Menanggapi jatuhnya rubel, bank sentral Rusia menaikkan suku bunga utamanya menjadi 17 persen pada minggu lalu. Meskipun hal ini dapat membantu mengurangi tekanan jual pada rubel dengan mendorong para pedagang untuk menahan mata uang tersebut untuk mengantisipasi keuntungan yang besar, hal ini akan merugikan bisnis dan rumah tangga Rusia jika nilai tersebut dipertahankan pada tingkat tersebut terlalu lama.
Perdana Menteri Rusia Dmitry Medvedev berjanji bahwa suku bunga akan diturunkan setelah rubel stabil, namun mengakui bahwa negaranya menghadapi risiko “resesi mendalam”.

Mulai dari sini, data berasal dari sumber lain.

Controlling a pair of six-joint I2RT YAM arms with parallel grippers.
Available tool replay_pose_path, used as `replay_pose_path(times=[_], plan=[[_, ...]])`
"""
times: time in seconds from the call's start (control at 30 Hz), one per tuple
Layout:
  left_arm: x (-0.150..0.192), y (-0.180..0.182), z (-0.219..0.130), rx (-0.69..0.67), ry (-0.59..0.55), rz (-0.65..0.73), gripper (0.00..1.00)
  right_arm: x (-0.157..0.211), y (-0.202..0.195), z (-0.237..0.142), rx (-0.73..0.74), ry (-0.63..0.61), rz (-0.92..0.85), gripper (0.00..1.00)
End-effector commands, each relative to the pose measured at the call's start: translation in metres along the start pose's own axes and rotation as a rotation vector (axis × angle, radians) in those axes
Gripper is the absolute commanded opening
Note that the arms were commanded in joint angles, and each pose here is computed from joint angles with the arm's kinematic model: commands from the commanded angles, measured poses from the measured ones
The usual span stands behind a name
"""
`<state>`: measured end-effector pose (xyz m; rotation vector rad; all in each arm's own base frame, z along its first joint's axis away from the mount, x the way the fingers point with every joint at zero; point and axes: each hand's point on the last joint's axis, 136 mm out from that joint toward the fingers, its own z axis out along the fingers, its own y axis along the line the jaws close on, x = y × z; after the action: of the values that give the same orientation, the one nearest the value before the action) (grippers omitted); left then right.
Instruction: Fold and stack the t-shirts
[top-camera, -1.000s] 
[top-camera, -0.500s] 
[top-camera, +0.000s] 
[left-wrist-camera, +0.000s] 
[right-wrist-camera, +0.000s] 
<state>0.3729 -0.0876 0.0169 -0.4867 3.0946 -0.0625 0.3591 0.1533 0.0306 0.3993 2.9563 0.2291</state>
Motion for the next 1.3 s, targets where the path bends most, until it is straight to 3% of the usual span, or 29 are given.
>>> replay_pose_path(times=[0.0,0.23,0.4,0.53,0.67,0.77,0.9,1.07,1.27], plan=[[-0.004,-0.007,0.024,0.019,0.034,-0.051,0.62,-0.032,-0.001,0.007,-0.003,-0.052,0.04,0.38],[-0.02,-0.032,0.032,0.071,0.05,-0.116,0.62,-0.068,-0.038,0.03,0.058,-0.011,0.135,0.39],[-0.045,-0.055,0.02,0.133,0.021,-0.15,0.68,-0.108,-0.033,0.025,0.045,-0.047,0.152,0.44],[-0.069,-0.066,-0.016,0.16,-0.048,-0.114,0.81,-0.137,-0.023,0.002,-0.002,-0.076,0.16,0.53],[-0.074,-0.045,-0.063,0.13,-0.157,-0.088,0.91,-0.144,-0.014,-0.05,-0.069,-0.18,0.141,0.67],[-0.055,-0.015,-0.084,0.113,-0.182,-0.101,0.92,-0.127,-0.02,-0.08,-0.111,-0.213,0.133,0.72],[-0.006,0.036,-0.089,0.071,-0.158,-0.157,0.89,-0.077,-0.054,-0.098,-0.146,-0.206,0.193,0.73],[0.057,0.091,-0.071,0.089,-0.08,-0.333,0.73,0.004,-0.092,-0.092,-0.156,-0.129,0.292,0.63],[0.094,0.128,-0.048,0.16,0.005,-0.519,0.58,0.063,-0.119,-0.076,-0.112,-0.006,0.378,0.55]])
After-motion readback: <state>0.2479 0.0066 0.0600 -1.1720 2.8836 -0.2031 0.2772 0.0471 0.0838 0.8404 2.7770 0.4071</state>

Medvedev mengatakan masalah ekonomi Rusia saat ini diperburuk oleh sanksi Barat, dan menunjukkan bahwa “sejumlah negara secara efektif menghambat perkembangan perekonomian kita.”
“Ada harapan untuk mengubah Rusia menjadi negara paria dan menurunkan peringkatnya ke peringkat yang lebih rendah,” kata Medvedev. “Itu tidak akan pernah terjadi.”
AS dan Uni Eropa menjatuhkan serangkaian sanksi terhadap Rusia atas aneksasi semenanjung Krimea di Ukraina dan dukungan terhadap pemberontakan pro-Rusia di Ukraina timur. Penutupan pasar modal Barat bagi perusahaan-perusahaan dan bank-bank Rusia sangat menyakitkan dan meningkatkan tekanan terhadap rubel.
___
John-Thor Dahlburg di Brussels dan Vladimir Isachenkov di Moskow berkontribusi pada laporan ini.